No, I won't post yet another video of Birthday by the Cruxshadows. I've done that the last few years, and I figure everybody could use a break. So, I put together a Youtube playlist of music that I listened to a lot last year. Open it in another tab or a new window and plug your headphones in if you've a mind to. Just click the "Play All" button.
...
Good, you're back.
I can't say that I expected the last year to turn out the way it did. I always said that I try to demolish and rebuild my life every couple of years to keep things fresh and interesting, and this is the first time in a long while that I've been in a position to do that. I wasn't on the conference circuit last year, nor was I off having wacky adventures around the country (not that I didn't want to, mind you). Compared to everything that happened in 2012 last year was remarkably quiet and less eventful than the one that came before.

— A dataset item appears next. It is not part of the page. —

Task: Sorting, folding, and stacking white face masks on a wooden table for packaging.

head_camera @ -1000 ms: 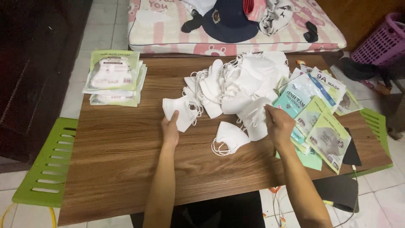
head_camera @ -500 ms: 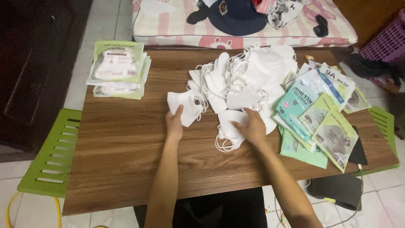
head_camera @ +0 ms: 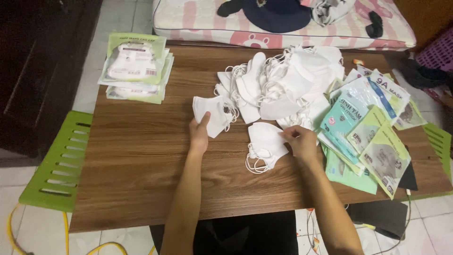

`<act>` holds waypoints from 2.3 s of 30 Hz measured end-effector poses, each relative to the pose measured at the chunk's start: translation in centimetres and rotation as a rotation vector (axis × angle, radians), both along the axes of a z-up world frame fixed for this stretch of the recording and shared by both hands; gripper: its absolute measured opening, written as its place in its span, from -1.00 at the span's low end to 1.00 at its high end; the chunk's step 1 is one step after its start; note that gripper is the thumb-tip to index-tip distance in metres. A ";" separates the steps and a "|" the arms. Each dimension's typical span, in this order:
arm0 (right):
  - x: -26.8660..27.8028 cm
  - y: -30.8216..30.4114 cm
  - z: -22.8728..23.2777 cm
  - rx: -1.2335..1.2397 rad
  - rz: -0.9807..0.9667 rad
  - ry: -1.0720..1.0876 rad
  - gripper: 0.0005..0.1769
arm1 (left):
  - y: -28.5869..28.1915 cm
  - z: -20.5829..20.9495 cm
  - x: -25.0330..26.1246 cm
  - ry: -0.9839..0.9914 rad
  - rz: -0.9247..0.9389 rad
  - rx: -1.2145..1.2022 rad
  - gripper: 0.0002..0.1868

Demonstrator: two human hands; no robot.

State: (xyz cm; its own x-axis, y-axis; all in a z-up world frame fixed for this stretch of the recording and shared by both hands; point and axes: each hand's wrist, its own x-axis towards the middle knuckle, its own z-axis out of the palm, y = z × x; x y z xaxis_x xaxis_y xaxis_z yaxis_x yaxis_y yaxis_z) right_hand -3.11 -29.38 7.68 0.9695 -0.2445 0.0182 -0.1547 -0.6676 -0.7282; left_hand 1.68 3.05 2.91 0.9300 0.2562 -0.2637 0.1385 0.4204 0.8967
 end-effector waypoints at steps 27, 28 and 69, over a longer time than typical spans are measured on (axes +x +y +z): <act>-3.6 0.2 3.1 1.125 0.298 -0.479 -0.65 | 0.6 -1.5 0.2 -0.027 -0.144 0.033 -0.52; -3.7 2.7 4.2 1.130 0.294 -0.479 -0.65 | 0.7 -1.2 -0.1 -0.025 -0.147 0.039 -0.52; 2.2 4.7 4.7 -0.281 0.439 0.132 -0.37 | 1.3 0.5 -0.1 0.044 0.073 -0.044 -0.44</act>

I still got some travel time in though not all of it was what I'd hoped it it would have been. If nothing else it gave me good opportunities to improve myself and branch out into some fields that I hadn't previously considered. I got to visit MIT for the first time; I consider myself to have made a geek pilgrimage to the Media Lab, where many like me have studied and worked in years past. It could be said that my kind was invented, or at least evolved at MIT. I was also surprised and shocked to find Project Byzantium popping up in the most unexpected places around the world. We logged a lot of hours working on Byzantium last year (and finally got into beta!) thanks to the development grant we recieved from ISC. I can't say all of the work was easy, it wasn't. In fact, there were some downright frustrating parts where we nearly threw in the towel but somehow found the strength to keep pushing forward. All in all it was a very rewarding experience that we're still recuperating from. I plan on spending some time working on Byzantium in the very near future.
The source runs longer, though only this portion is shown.